- WHAT YOU HAVE TO DO: Nothing in the entries may be dropped: restate them word for word.

- DATA UNDER STUDY:
##############################
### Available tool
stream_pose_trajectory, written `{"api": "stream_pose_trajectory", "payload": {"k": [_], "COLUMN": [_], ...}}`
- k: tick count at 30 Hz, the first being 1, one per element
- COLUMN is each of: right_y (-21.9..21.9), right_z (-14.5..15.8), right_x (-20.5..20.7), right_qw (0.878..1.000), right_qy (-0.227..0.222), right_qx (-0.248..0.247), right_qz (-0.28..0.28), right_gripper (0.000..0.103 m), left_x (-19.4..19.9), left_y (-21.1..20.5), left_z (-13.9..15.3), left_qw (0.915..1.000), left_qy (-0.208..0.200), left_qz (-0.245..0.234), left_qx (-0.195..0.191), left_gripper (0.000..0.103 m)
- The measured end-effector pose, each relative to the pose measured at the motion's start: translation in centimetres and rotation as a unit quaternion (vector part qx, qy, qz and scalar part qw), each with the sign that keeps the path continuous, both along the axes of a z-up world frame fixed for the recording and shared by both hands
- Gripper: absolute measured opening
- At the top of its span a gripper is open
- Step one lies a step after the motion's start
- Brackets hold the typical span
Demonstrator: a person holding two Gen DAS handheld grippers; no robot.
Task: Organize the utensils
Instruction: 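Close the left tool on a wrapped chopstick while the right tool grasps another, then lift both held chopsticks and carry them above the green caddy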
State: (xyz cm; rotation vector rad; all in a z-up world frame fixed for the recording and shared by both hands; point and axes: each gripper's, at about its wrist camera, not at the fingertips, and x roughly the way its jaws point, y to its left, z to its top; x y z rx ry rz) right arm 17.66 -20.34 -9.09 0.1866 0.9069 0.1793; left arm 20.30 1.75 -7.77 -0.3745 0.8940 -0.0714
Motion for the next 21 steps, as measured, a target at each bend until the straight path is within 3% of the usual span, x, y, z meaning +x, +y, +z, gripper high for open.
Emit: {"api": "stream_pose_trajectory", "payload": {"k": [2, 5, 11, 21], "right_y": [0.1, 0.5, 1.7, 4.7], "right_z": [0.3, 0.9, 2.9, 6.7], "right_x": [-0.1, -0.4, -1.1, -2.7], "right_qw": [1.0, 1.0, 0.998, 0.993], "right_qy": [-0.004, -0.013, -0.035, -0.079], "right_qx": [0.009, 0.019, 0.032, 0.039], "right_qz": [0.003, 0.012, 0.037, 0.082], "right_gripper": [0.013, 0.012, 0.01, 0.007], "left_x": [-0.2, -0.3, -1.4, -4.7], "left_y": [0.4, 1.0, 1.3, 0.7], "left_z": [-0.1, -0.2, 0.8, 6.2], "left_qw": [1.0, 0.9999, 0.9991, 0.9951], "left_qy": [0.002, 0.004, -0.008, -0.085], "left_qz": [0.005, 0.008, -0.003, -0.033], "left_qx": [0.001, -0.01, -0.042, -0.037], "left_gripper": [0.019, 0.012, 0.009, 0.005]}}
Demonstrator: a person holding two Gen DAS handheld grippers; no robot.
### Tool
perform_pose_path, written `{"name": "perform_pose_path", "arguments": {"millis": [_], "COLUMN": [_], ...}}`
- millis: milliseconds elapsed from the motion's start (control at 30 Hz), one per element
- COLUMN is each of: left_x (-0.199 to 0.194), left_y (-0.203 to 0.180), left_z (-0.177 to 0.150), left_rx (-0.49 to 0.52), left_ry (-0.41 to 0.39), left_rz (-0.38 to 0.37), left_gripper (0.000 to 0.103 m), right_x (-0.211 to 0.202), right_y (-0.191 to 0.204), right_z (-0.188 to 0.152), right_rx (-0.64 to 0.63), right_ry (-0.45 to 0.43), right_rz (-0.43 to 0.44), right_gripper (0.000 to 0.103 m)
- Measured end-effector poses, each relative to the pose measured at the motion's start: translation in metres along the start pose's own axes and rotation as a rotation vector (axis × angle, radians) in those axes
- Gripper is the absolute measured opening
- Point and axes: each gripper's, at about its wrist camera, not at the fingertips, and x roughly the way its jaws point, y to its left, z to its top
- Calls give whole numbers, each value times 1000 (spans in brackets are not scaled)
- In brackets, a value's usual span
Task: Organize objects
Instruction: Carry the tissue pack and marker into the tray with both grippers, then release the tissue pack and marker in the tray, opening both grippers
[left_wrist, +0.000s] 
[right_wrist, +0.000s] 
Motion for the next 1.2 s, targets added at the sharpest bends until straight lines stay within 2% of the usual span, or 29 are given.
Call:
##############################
- RESPONSE TO THE EXERCISE:
### Available tool
stream_pose_trajectory, written `{"api": "stream_pose_trajectory", "payload": {"k": [_], "COLUMN": [_], ...}}`
- k: tick count at 30 Hz, the first being 1, one per element
- COLUMN is each of: right_y (-21.9..21.9), right_z (-14.5..15.8), right_x (-20.5..20.7), right_qw (0.878..1.000), right_qy (-0.227..0.222), right_qx (-0.248..0.247), right_qz (-0.28..0.28), right_gripper (0.000..0.103 m), left_x (-19.4..19.9), left_y (-21.1..20.5), left_z (-13.9..15.3), left_qw (0.915..1.000), left_qy (-0.208..0.200), left_qz (-0.245..0.234), left_qx (-0.195..0.191), left_gripper (0.000..0.103 m)
- The measured end-effector pose, each relative to the pose measured at the motion's start: translation in centimetres and rotation as a unit quaternion (vector part qx, qy, qz and scalar part qw), each with the sign that keeps the path continuous, both along the axes of a z-up world frame fixed for the recording and shared by both hands
- Gripper: absolute measured opening
- At the top of its span a gripper is open
- Step one lies a step after the motion's start
- Brackets hold the typical span
Demonstrator: a person holding two Gen DAS handheld grippers; no robot.
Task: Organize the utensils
Instruction: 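Close the left tool on a wrapped chopstick while the right tool grasps another, then lift both held chopsticks and carry them above the green caddy
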State: (xyz cm; rotation vector rad; all in a z-up world frame fixed for the recording and shared by both hands; point and axes: each gripper's, at about its wrist camera, not at the fingertips, and x roughly the way its jaws point, y to its left, z to its top; x y z rx ry rz) right arm 17.66 -20.34 -9.09 0.1866 0.9069 0.1793; left arm 20.30 1.75 -7.77 -0.3745 0.8940 -0.0714
Motion for the next 21 steps, as measured, a target at each bend until the straight path is within 3% of the usual span, x, y, z meaning +x, +y, +z, gripper high for open.
Emit: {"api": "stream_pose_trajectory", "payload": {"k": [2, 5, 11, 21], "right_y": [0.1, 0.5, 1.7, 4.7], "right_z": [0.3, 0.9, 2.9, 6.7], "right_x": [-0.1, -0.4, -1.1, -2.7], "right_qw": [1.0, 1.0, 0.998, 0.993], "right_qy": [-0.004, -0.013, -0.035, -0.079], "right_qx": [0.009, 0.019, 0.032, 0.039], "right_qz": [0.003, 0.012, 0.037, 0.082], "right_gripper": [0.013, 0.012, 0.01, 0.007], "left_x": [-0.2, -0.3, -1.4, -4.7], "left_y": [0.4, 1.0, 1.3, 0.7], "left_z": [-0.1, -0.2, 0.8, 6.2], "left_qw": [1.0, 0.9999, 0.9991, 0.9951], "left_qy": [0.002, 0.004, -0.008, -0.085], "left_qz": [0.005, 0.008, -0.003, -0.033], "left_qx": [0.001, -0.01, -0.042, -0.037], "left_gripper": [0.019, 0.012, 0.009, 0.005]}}
Demonstrator: a person holding two Gen DAS handheld grippers; no robot.
### Tool
perform_pose_path, written `{"name": "perform_pose_path", "arguments": {"millis": [_], "COLUMN": [_], ...}}`
- millis: milliseconds elapsed from the motion's start (control at 30 Hz), one per element
- COLUMN is each of: left_x (-0.199 to 0.194), left_y (-0.203 to 0.180), left_z (-0.177 to 0.150), left_rx (-0.49 to 0.52), left_ry (-0.41 to 0.39), left_rz (-0.38 to 0.37), left_gripper (0.000 to 0.103 m), right_x (-0.211 to 0.202), right_y (-0.191 to 0.204), right_z (-0.188 to 0.152), right_rx (-0.64 to 0.63), right_ry (-0.45 to 0.43), right_rz (-0.43 to 0.44), right_gripper (0.000 to 0.103 m)
- Measured end-effector poses, each relative to the pose measured at the motion's start: translation in metres along the start pose's own axes and rotation as a rotation vector (axis × angle, radians) in those axes
- Gripper is the absolute measured opening
- Point and axes: each gripper's, at about its wrist camera, not at the fingertips, and x roughly the way its jaws point, y to its left, z to its top
- Calls give whole numbers, each value times 1000 (spans in brackets are not scaled)
- In brackets, a value's usual span
Task: Organize objects
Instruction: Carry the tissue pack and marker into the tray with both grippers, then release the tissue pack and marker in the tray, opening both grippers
[left_wrist, +0.000s] 
[right_wrist, +0.000s] 
Motion for the next 1.2 s, targets added at the sharpest bends until straight lines stay within 2% of the usual span, or 29 are given.
Call:

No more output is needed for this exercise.